Recently I came across a journal of mine from 1992. I was a newly engaged 23 year old at the time, planning my wedding. Little Girl was using it as a coloring book- awesome! I used to be so good at journal writing. Now looking back at the person I was I am not so sure all that journalling was a good idea. Just kidding. But it was eye opening to read what I had written. I thought I was a bad speller in my forties, but in my twenties I really sucked. It was all I could do to not break out a red marker and correct myself on the page. I sometimes think I have a tendency towards self-centeredness. But my younger self could really teach a class on narcissism. I don't want to be too harsh because, after all I was young and in the mist of planning the biggest day of my life. However, I've decided that I am glad that I grew up and that with age came wisdom. Thank heavens!
I have decided to take it easier on the younger generation as well, who sometimes are a silly bunch who don't know the difference between two, to and too. The reason is that hey, we've all been ignorant at some point. I am pretty ignorant about many things still myself. But tonight as Middle Boy and I sat on a green plastic bench at a local pizza place awaiting our pizza order, I witnessed a level of stupidity that had to be judged and blogged about. The young teen who took our order was clearly in love with her co-worker who was teasing back playfully with her and it was getting pretty silly. She was trying to convince him that you pronounced parmesan "par-jamin." Said like Ramen (the noodles) or jamin' (as in we be..). I sat there just taking it in for some time and then I just couldn't take it any more. She had him convinced and even checking with the real Italians in the back making pizza. Still the debate went on. I finally called out in frustration "It's parmesan!" totally embarrassing my 14 year old son. Someone needed to rescue the poor guy from drowning in a pool of ignorance. I mean what are we teaching this generation of upcoming youngsters if we don't educate them in the cheese department?!

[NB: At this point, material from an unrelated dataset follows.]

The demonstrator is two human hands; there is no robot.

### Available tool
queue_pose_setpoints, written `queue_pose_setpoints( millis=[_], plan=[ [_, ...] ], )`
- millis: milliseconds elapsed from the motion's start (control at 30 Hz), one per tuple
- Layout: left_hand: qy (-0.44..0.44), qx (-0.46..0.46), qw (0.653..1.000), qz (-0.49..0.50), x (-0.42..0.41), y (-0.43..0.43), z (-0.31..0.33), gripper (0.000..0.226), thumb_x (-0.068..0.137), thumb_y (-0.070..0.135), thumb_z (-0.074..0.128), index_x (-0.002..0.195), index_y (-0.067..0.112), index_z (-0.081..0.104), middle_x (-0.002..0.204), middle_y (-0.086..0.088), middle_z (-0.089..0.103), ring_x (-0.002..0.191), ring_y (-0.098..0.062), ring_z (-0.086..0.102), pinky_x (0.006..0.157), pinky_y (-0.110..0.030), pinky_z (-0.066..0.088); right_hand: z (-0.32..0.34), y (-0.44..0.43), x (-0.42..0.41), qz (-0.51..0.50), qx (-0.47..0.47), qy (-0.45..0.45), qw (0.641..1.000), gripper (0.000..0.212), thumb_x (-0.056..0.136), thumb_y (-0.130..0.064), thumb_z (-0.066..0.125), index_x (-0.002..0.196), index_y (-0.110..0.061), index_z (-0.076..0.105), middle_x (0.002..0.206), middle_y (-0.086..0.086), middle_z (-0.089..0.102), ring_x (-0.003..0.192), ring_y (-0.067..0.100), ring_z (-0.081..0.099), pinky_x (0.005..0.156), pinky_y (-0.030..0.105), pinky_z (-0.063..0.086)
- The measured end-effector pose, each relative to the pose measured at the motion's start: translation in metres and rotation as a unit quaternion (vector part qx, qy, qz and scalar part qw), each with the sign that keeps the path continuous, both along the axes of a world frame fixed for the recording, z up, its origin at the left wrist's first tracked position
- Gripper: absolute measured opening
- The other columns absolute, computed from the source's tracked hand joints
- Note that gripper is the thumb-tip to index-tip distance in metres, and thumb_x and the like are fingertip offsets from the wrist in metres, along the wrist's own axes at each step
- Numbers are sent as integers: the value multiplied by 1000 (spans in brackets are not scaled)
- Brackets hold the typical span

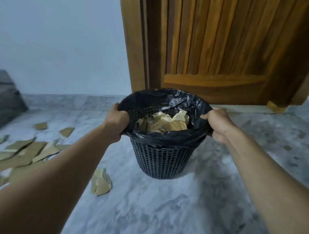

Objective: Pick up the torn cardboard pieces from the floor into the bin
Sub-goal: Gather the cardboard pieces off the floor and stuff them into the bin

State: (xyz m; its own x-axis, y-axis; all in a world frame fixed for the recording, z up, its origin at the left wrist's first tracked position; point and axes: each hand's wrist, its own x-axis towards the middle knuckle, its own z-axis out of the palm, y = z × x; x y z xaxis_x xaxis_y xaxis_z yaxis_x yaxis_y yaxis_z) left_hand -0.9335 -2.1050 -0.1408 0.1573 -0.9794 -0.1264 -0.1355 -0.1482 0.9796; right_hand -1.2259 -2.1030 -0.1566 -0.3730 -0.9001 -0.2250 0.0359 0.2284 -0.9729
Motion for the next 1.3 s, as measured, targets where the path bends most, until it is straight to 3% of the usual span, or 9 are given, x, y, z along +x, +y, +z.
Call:
queue_pose_setpoints(
  millis=[200, 333, 433, 533, 700, 800, 1033, 1200, 1300],
  plan=[
    [-14, -11, 995, 95, 105, -22, 10, 47, 84, -12, 27, 120, 12, 47, 90, -16, 55, 37, -22, 58, 37, -30, 49, 4, -73, 132, 57, -46, -26, 997, 44, 83, -4, 54, 123, -20, 50, 113, 4, 65, 99, 23, 61, 85, 36, 52],
    [29, -21, 992, 119, 158, -43, -21, 55, 83, -14, 29, 127, 13, 47, 107, -19, 61, 67, -34, 66, 47, -40, 56, -15, -109, 184, 74, -40, 2, 996, 49, 88, -4, 55, 136, -11, 49, 124, 13, 62, 102, 26, 60, 77, 33, 49],
    [40, -27, 993, 106, 166, -58, -30, 52, 87, -8, 33, 132, 14, 46, 108, -18, 62, 72, -30, 63, 53, -38, 55, -24, -121, 197, 79, -43, 5, 996, 59, 83, -14, 64, 139, -19, 46, 128, 8, 61, 109, 27, 61, 93, 43, 53],
    [-31, -21, 995, 87, 163, -62, -26, 60, 87, -3, 35, 140, 26, 39, 111, -8, 56, 78, -20, 55, 56, -31, 46, -24, -115, 202, 84, -43, -30, 995, 34, 97, -30, 61, 129, -24, 51, 116, 0, 66, 104, 26, 65, 89, 46, 56],
    [-51, -41, 996, 64, 170, -51, -25, 51, 103, 28, 43, 153, 32, 31, 137, -1, 54, 101, -21, 56, 77, -34, 44, -32, -86, 210, 39, 12, -16, 999, 90, 81, -87, 37, 157, -39, 32, 161, -5, 38, 143, 27, 43, 113, 61, 34],
    [-97, -35, 994, 47, 191, -24, -31, 66, 103, 57, 29, 161, 29, 14, 165, 0, 25, 147, -28, 32, 118, -46, 30, -45, -49, 241, -31, 13, -8, 999, 80, 95, -78, 25, 158, -29, 33, 163, 1, 35, 148, 28, 35, 121, 50, 27],
    [-281, 59, 954, 82, 278, 87, -109, 68, 103, 58, 26, 162, 26, 12, 163, -15, 28, 151, -36, 22, 118, -54, 24, -106, 32, 339, -44, 71, 123, 989, 65, 107, -56, 24, 162, -23, 19, 164, 13, 31, 145, 40, 35, 115, 48, 27],
    [-411, 149, 888, 139, 335, 170, -164, 68, 103, 59, 18, 161, 29, 1, 169, -14, 1, 154, -38, -13, 120, -64, 0, -183, 65, 369, 250, 244, 388, 853, 70, 103, -59, 29, 159, -17, 29, 163, 17, 29, 146, 39, 31, 118, 49, 28],
    [-474, 160, 840, 209, 378, 207, -186, 70, 102, 61, 19, 161, 30, -2, 168, -16, -5, 152, -40, -17, 119, -66, -4, -204, 78, 397, 272, 235, 501, 787, 64, 103, -54, 31, 158, -24, 23, 161, 17, 22, 144, 40, 25, 117, 56, 23]
  ],
)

Anyway back to me and my old journal. : )
There is a day I am talking about how my fiance T was having a bad day after his wisdom tooth had just been removed. How I had been out with some friends to a movie and then came by later to see him. He was hinting to me that I shouldn't stay too late before on the phone and I got all bent out of shape about it. I was all happy and bubbly when I went to visit and he was feeling miserable. I just didn't get it and was totally insensitive to his pain. At least that is what I read between the lines in my journal. What a baby I was! Had I known what parmesan cheese was I probably would have mispronounced it as well. So tonight I just want to say how grateful I am for time and the lessons we learn along the way. And I am also thankful for a little invention called the spell checker.